Não mais sentirei o palpitar do amor em meu peito. Não mais sentirei o carinho e a atenção que perdi de minha amada. Não mais sentirei a dor causada pela tristeza, pela saudade, pelo desmando, pela crueldade, pela humilhação, pelo desamor.
Não mais sentirei a mudança ocasionada em meu íntimo pelo passar dos anos e dos tempos. Não mais sentirei a alegria, a felicidade, a paixão, a exaltação correr freneticamente dentro de mim. Não mais sentirei o ódio, a repulsa, o desprezo, a indiferença serem instituídos e fomentados pelos homens desprovidos de compaixão. Não mais sentirei piedade e solidariedade por aqueles que clamam por comida e ajuda em via pública.
Não mais sentirei a dor perpétua, parcela inerente à nossa essência e à nossa frágil carne. Não mais sentirei a energia pulsar de meu peito para todo o corpo, denotando a presença da vida, fase corpórea da existência.

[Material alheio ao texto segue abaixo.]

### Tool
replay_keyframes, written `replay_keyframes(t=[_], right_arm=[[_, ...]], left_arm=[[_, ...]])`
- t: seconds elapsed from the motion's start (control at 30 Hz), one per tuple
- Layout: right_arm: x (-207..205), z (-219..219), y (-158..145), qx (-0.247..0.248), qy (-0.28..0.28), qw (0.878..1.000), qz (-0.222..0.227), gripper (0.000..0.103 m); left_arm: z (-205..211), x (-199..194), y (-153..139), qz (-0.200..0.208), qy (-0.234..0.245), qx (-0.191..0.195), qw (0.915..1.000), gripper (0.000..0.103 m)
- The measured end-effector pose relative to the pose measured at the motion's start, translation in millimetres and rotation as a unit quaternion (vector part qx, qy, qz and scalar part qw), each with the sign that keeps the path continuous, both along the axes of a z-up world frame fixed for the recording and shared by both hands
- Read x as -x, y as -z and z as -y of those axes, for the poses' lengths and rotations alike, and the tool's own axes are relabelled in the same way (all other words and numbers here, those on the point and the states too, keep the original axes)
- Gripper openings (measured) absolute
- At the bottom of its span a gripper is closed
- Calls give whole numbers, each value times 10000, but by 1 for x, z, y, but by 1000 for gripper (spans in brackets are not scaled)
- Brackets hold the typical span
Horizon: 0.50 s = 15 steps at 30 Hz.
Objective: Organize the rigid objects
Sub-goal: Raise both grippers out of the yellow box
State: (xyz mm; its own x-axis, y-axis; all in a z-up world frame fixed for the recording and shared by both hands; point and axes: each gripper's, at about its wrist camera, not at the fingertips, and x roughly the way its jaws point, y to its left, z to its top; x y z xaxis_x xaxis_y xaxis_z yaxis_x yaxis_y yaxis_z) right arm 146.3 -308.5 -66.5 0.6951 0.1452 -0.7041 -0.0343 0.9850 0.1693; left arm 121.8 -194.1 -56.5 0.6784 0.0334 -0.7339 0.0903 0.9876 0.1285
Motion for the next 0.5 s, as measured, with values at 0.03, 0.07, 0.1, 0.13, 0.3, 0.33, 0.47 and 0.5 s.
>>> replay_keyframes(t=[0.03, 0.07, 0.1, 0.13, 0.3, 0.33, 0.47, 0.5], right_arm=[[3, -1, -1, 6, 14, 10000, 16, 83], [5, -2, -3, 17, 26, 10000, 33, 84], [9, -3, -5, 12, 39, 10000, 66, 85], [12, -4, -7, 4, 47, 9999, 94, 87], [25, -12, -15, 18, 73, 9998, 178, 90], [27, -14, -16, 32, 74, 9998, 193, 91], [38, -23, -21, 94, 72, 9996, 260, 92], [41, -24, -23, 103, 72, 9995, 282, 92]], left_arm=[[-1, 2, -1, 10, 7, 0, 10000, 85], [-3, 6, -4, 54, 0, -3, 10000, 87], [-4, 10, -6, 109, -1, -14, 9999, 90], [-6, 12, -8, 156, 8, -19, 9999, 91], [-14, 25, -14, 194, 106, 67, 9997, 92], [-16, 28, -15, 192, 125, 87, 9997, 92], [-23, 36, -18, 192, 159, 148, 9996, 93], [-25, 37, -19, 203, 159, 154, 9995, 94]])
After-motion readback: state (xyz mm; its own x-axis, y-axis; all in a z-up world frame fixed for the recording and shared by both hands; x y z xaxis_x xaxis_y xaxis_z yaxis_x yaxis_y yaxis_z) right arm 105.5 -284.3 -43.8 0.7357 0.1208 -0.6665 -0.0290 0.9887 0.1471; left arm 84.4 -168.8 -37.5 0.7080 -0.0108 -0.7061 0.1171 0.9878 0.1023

Não mais sentirei a corrupção do mundo açoitar-me a consciência, impedindo-me de agir livre e corretamente.
Não mais sentirei o medo, o temor, a solidão, a ausência de carinho, a perda do que amei, o desejo desenfreado pelas obscenidades, a ansiedade tormentosa a banir-me a serenidade desejada. Preciso descansar, descansar em paz...

Não mais sentirei nada... a não ser a presença do silêncio ou o cantar dos anjos, para que eu descanse em paz.